● THE TASK
Would you copy out each line of the records below that includes the word "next"?

● DATASET CONTENT
- - -

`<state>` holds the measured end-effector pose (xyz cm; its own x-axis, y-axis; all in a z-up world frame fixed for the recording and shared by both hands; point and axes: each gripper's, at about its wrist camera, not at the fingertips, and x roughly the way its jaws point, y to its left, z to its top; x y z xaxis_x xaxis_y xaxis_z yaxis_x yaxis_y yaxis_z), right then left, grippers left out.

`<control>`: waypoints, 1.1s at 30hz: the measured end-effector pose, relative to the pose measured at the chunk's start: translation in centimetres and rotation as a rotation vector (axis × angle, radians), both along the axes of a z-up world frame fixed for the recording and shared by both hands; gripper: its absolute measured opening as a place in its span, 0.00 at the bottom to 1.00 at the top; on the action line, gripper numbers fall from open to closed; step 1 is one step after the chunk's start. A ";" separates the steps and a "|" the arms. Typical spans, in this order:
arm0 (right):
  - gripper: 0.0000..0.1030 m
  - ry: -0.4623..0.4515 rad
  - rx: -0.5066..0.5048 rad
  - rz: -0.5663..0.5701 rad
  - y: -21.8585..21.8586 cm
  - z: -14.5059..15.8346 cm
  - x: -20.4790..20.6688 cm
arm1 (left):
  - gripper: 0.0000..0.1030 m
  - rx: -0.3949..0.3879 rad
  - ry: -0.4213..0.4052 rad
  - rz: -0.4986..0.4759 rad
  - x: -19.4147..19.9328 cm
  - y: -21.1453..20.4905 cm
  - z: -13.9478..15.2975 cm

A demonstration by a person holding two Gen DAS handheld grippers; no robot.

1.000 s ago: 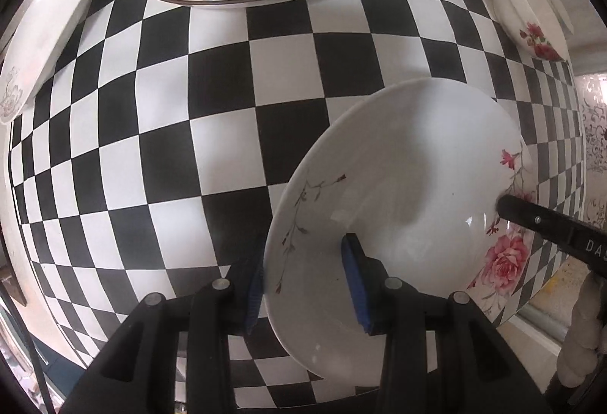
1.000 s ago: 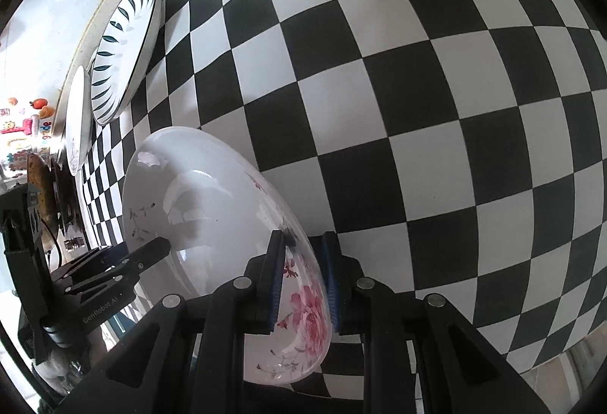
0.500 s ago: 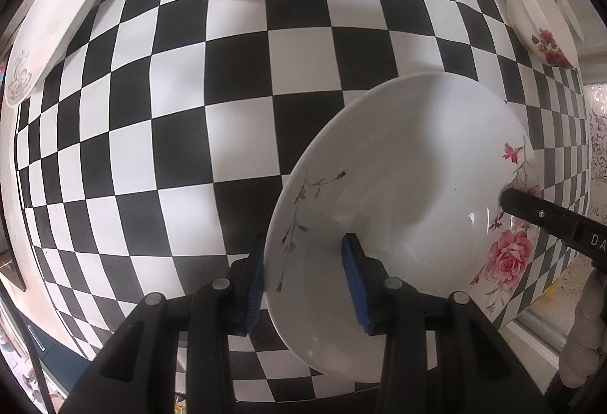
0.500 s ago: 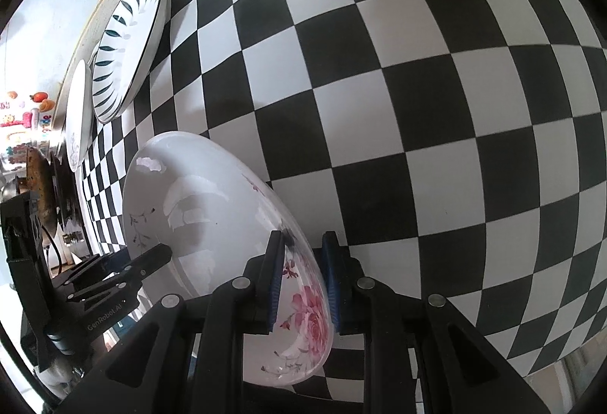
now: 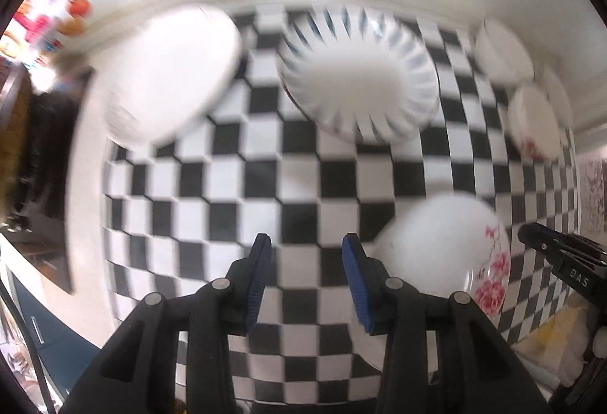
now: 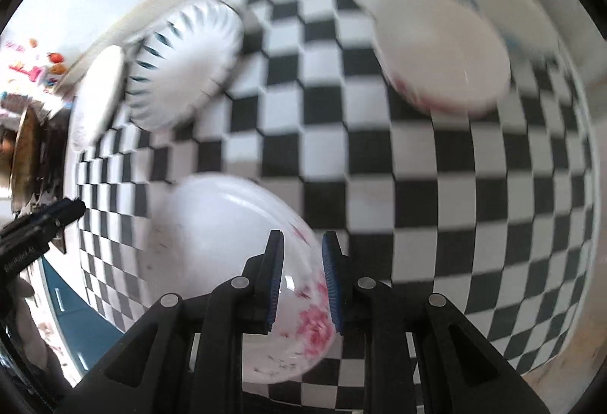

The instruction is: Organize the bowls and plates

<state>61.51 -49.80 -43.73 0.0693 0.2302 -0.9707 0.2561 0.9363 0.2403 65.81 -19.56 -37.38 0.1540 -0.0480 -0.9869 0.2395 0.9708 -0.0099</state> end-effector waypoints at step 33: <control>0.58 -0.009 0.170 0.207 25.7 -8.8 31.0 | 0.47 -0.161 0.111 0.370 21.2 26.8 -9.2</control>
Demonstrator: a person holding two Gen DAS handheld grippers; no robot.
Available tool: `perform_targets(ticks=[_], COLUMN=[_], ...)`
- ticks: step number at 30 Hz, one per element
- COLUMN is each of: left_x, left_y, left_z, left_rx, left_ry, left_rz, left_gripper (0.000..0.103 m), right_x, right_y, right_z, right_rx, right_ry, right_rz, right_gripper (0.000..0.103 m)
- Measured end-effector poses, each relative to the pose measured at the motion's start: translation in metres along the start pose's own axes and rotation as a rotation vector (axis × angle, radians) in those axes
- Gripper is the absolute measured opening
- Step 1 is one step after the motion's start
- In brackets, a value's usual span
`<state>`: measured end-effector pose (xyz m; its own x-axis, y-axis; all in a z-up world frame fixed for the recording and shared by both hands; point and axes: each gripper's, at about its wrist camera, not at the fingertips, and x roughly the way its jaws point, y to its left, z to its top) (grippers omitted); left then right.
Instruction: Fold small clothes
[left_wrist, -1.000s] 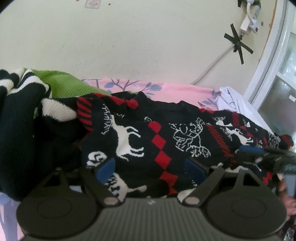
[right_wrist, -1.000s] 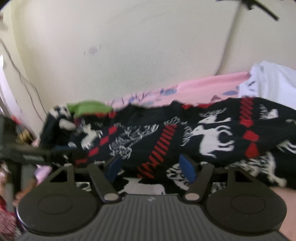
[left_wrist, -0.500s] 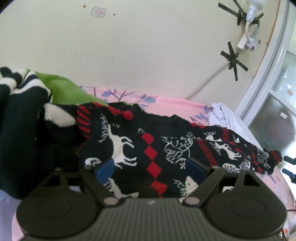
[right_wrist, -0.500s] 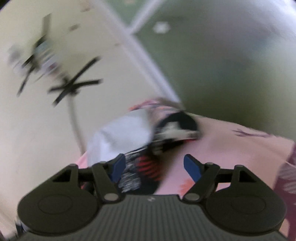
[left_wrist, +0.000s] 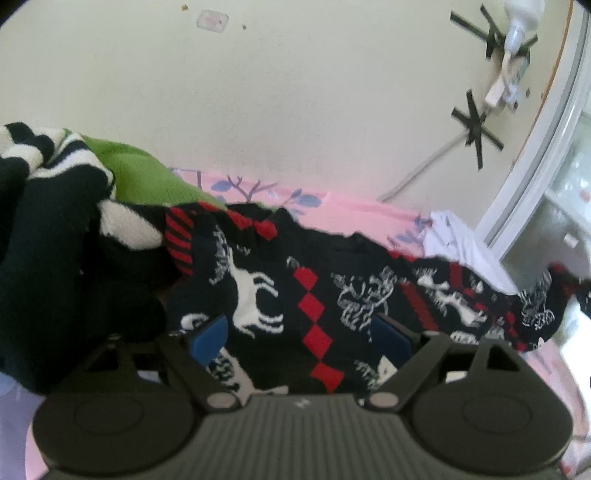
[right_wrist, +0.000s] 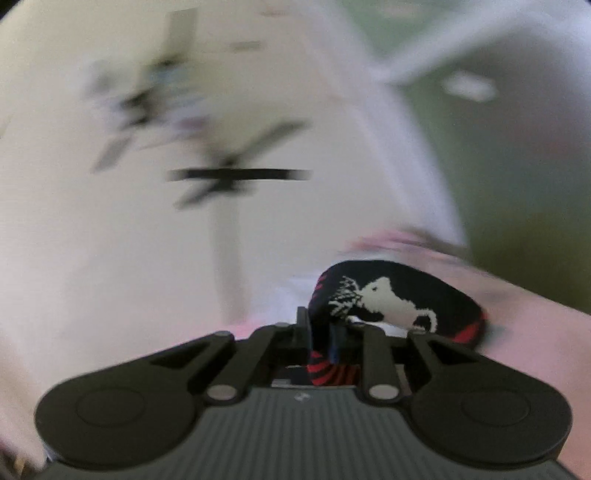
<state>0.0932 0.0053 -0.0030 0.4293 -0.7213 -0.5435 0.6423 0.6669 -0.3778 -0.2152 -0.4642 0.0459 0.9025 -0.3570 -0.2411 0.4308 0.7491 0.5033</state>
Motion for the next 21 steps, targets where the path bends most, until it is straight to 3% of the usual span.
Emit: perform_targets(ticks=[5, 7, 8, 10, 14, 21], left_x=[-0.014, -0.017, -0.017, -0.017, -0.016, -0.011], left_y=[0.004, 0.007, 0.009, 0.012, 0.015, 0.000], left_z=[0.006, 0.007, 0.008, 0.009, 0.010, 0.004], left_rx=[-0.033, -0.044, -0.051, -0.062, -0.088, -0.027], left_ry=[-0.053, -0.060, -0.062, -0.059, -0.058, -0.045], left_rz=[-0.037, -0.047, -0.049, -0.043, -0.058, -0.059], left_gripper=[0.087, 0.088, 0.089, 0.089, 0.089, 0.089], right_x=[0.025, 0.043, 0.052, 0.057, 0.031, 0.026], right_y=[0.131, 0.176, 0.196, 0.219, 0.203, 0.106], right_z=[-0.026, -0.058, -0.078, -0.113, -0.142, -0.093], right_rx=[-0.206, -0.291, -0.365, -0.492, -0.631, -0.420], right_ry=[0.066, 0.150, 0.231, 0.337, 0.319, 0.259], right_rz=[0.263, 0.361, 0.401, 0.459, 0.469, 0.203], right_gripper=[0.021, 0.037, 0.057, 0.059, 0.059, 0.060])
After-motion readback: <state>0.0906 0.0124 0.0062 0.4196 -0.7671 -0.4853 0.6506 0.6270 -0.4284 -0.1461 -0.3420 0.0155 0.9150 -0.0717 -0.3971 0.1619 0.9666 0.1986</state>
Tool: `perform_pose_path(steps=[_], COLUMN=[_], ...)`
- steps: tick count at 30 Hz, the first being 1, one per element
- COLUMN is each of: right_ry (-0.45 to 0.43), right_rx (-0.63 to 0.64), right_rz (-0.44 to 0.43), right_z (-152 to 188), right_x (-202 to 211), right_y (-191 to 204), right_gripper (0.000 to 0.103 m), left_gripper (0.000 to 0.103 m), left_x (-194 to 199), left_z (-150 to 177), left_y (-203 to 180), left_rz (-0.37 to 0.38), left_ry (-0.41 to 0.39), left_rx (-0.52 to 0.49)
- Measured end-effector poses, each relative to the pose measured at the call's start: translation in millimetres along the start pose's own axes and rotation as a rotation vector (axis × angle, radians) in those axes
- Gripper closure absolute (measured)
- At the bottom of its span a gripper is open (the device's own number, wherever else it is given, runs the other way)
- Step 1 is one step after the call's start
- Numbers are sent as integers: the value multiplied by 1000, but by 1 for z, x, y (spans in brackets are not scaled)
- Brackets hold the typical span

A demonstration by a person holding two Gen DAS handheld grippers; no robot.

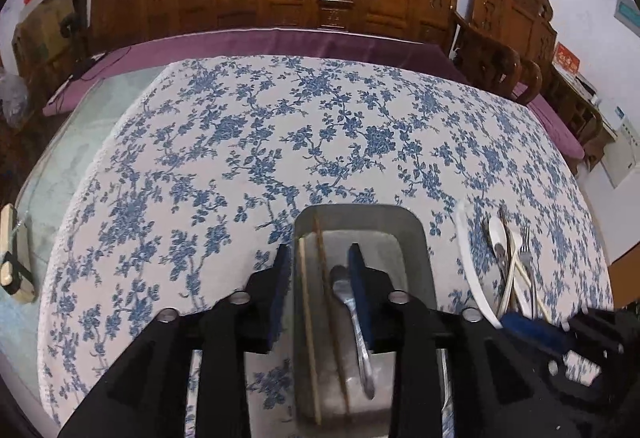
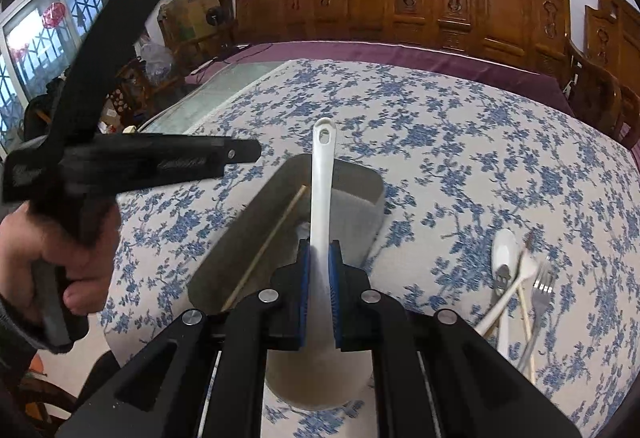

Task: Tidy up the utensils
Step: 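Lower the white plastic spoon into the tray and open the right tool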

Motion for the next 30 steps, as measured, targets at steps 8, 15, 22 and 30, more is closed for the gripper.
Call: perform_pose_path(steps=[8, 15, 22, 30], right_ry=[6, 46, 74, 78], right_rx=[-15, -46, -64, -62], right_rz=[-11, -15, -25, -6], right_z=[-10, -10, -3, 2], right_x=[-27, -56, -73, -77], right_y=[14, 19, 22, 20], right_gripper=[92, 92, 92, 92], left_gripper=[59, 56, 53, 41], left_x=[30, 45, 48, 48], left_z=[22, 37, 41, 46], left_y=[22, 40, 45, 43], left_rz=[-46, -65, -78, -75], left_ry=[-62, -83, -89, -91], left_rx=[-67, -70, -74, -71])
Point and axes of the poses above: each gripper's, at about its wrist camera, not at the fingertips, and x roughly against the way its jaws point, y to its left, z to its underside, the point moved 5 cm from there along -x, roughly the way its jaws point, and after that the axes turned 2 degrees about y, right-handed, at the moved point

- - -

● RESULT BELOW
Motion for the next 21 steps, targets where the path bends most, until it is straight to 3% of the usual span.
Motion for the next 30 steps, as measured, targets at steps 8, 15, 22 and 30, more is closed for the gripper.

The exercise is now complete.